Exactly the lines below from the one with "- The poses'" up to and including the one with "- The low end" make up the answer, with nothing else added.
-------- COLLECTED DATA
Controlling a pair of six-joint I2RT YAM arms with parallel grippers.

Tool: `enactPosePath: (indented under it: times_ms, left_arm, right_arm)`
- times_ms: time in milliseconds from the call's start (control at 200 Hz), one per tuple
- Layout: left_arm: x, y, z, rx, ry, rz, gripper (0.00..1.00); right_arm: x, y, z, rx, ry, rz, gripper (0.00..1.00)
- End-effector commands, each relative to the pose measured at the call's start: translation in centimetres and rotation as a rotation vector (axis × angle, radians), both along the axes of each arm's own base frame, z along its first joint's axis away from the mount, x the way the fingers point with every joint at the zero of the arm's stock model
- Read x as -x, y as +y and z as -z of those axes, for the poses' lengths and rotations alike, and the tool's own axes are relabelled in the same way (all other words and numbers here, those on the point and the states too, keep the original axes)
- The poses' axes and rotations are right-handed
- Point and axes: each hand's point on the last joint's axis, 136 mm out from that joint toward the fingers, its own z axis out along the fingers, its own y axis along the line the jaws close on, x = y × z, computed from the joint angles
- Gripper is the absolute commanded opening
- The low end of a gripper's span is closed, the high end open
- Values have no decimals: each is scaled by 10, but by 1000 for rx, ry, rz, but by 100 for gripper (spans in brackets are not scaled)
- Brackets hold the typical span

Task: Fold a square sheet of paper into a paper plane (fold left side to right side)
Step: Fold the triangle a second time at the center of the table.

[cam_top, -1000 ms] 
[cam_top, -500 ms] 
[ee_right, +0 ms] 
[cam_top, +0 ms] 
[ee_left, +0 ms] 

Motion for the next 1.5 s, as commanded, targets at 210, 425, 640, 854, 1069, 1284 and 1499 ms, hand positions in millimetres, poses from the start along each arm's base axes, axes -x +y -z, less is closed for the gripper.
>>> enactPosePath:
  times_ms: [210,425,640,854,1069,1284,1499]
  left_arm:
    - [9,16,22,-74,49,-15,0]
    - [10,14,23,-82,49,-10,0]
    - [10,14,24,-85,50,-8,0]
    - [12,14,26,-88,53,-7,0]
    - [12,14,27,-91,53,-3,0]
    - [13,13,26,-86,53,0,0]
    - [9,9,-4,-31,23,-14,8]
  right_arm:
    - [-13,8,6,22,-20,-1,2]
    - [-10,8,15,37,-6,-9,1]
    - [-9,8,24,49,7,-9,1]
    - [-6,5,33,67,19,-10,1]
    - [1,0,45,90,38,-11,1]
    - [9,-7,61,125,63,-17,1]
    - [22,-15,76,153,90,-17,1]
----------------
■ ANSWER SECTION ■
- The poses' axes and rotations are right-handed
- Point and axes: each hand's point on the last joint's axis, 136 mm out from that joint toward the fingers, its own z axis out along the fingers, its own y axis along the line the jaws close on, x = y × z, computed from the joint angles
- Gripper is the absolute commanded opening
- The low end of a gripper's span is closed, the high end open

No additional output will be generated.